WORK TASK: When you return the material, keep every line exactly as it is and omit the pictures.

TASK DATA:
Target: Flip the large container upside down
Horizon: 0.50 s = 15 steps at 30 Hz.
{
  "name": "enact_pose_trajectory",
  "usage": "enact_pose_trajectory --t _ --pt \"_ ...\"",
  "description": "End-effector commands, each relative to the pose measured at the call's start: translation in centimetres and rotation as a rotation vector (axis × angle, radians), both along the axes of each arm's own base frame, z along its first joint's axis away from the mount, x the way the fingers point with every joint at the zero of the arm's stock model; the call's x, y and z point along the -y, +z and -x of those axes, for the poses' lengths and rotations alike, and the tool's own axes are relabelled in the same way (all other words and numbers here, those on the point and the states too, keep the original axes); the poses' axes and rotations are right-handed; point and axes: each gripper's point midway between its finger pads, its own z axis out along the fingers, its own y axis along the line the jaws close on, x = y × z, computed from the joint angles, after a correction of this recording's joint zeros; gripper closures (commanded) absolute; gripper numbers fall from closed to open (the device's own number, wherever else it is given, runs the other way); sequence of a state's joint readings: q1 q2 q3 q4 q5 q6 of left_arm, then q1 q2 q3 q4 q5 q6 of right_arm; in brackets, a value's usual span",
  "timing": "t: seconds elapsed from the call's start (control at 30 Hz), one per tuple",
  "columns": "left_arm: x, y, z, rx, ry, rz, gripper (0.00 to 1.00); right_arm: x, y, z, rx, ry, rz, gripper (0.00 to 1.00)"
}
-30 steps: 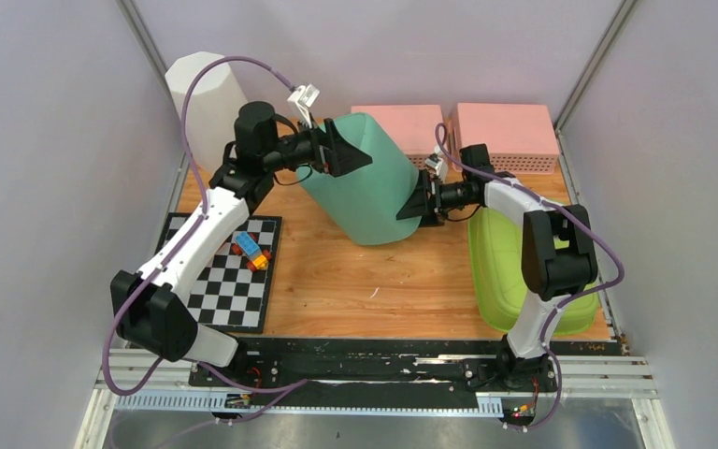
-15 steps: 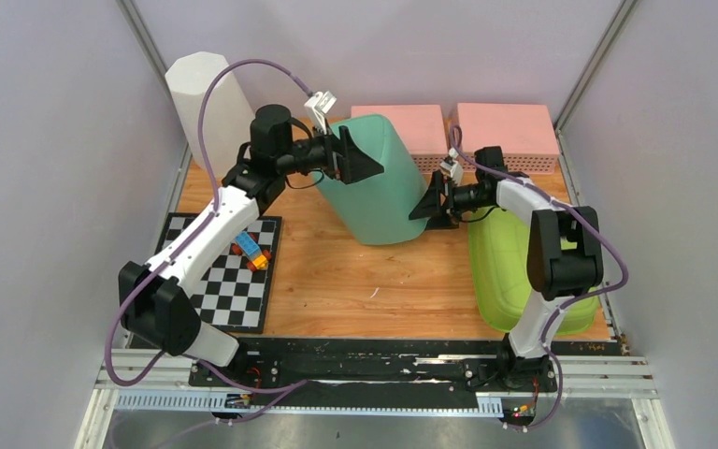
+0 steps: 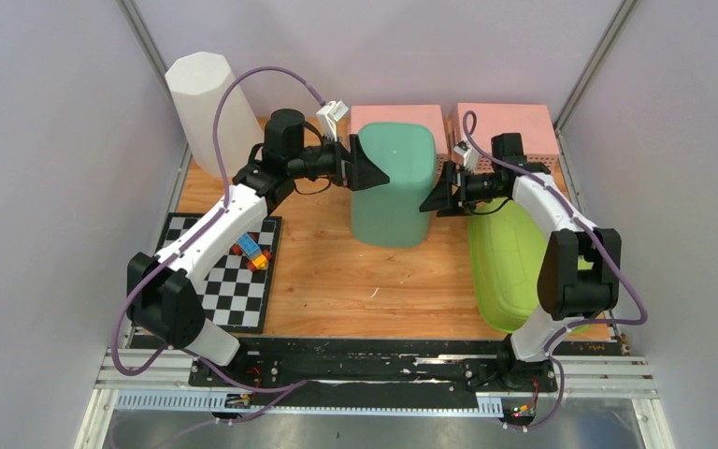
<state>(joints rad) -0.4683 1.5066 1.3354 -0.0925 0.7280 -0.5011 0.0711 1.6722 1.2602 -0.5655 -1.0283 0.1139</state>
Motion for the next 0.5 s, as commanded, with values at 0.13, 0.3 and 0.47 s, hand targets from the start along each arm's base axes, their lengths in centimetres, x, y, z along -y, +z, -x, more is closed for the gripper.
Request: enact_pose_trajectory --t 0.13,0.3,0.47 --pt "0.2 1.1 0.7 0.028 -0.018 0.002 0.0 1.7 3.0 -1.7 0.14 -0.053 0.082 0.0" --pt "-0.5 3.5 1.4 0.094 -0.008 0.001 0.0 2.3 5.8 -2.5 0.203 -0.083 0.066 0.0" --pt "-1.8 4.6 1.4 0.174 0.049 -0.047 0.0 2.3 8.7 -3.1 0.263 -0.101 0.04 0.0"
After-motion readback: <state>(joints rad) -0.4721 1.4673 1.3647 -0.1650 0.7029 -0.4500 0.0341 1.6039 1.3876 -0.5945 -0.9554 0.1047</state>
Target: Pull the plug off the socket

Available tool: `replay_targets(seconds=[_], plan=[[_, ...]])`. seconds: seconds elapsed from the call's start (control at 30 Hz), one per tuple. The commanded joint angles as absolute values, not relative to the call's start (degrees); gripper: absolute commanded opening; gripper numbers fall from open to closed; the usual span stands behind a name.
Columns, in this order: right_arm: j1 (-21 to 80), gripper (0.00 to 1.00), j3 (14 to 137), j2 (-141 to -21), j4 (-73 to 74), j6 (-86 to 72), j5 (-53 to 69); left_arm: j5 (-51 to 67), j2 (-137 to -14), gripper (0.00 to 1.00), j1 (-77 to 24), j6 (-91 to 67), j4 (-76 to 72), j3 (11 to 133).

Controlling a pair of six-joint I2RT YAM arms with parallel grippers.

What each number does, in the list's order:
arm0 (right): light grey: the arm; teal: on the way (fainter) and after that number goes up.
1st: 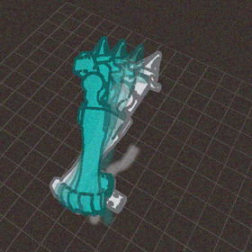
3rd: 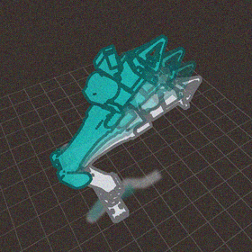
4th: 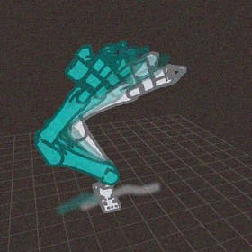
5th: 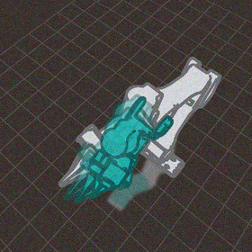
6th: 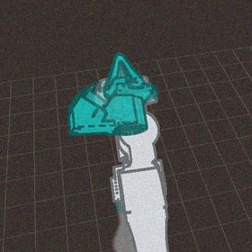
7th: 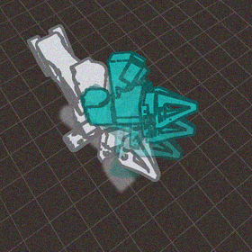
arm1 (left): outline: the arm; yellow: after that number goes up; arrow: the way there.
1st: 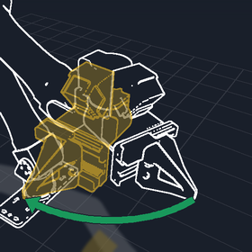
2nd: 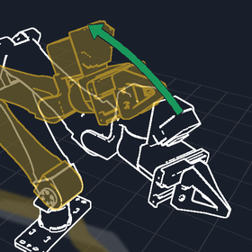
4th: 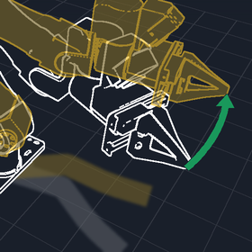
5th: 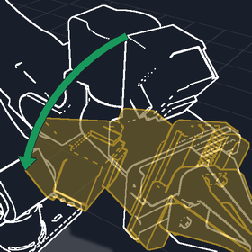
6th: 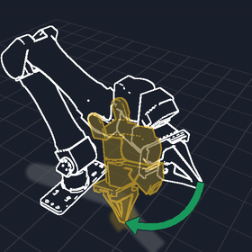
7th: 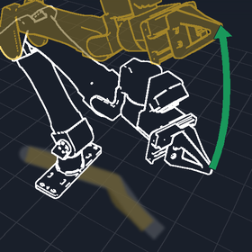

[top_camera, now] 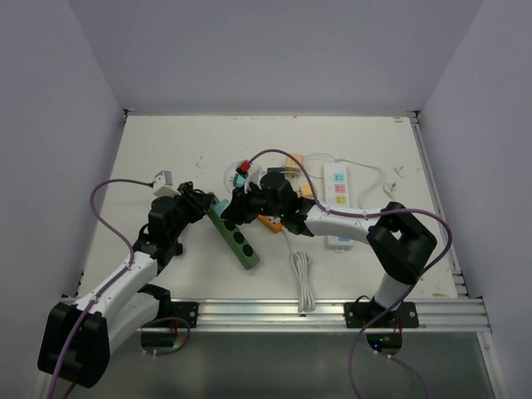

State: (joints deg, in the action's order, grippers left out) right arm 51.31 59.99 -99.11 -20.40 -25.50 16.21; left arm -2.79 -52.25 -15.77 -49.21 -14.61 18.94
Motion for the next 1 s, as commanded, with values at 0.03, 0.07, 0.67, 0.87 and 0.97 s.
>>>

PROBLEM SOLUTION:
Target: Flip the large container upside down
Horizon: 0.50 s = 15 steps at 30 Hz.
{
  "name": "enact_pose_trajectory",
  "usage": "enact_pose_trajectory --t _ --pt \"_ ...\"",
  "description": "End-effector commands, each relative to the pose measured at the call's start: translation in centimetres and rotation as a rotation vector (axis × angle, radians), both along the axes of each arm's own base frame, z along its first joint's axis away from the mount, x the way the fingers point with every joint at the zero of the arm's stock model; the call's x, y and z point along the -y, +z and -x of those axes, for the poses' lengths and rotations alike, and the tool's own axes are relabelled in the same way (all other words and numbers here, those on the point and the states too, keep the original axes); the poses' axes and rotations are right-handed; point and axes: each gripper's point midway between its finger pads, its own z axis out along the fingers, its own y axis along the line the jaws close on, x = y × z, computed from the joint angles, after a correction of this recording's joint zeros; gripper closures (commanded) absolute; gripper numbers fall from closed to open (the device's own number, wherever else it is given, runs the other way); sequence of a state's joint readings: q1 q2 q3 q4 q5 q6 of left_arm, then q1 q2 q3 q4 q5 q6 of right_arm; in brackets, a value's usual span",
  "timing": "t: seconds elapsed from the call's start (control at 30 Hz), one per tuple",
  "columns": "left_arm: x, y, z, rx, ry, rz, gripper (0.00 to 1.00); right_arm: x, y, z, rx, ry, rz, gripper (0.00 to 1.00)"
}
-30 steps: 
-15 steps: 
+0 steps: 
<state>(joints rad) -0.4683 1.5066 1.3354 -0.0925 0.7280 -0.5011 0.0711 1.6722 1.2602 -0.5655 -1.0283 0.1139</state>
Motion for the next 0.5 s, as commanded, with values at 0.13, 0.3 and 0.47 s, hand targets from the start along each arm's base axes, their lengths in centimetres, x, y, z along -y, +z, -x, more is closed for the gripper.
Request: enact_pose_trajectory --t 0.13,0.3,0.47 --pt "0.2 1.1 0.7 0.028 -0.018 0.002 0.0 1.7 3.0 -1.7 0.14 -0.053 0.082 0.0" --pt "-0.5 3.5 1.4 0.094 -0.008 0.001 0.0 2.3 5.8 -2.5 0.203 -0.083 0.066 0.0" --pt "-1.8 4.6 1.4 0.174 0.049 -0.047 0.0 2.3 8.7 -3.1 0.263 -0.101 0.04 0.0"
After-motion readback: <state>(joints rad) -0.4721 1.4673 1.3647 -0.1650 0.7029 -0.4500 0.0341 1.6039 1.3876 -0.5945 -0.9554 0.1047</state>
Target: Pull the plug off the socket

Available tool: `replay_targets(seconds=[_], plan=[[_, ...]])`. seconds: seconds elapsed from the call's start (control at 30 Hz), one per tuple. The commanded joint angles as absolute values, not relative to the call's start (degrees); gripper: absolute commanded opening; gripper numbers fall from open to closed; the usual span stands behind a name.
Columns, in this order: right_arm: j1 (-21 to 80), gripper (0.00 to 1.00), j3 (14 to 137), j2 (-141 to -21), j4 (-73 to 74), j6 (-86 to 72), j5 (-53 to 69); left_arm: j5 (-51 to 67), j2 (-137 to -14), gripper (0.00 to 1.00), j1 (-77 to 24), j6 (-91 to 67), j4 (-76 to 72), j3 (11 to 133).

Controlling a pair of six-joint I2RT YAM arms with parallel grippers.

What each number does, in the list's order:
arm0 (right): light grey: the arm; teal: on the way (fainter) and after that number goes up.
1st: 
3rd: 
4th: 
5th: 
6th: 
7th: 
arm1 (left): outline: the arm; yellow: after that number goes up; arrow: the way there.
1st: 
2nd: 
4th: 
5th: 
6th: 
7th: 

[top_camera, now] 

State: (joints deg, in the action's order, grippers left out) right arm 51.31 59.99 -99.11 -20.40 -25.50 16.21; left arm -2.79 -52.25 -15.77 -49.21 -14.61 18.94
Motion for the next 1 s, as commanded, with values at 0.03, 0.07, 0.67, 0.87 and 0.97 s.
>>>

There is nothing more to the output.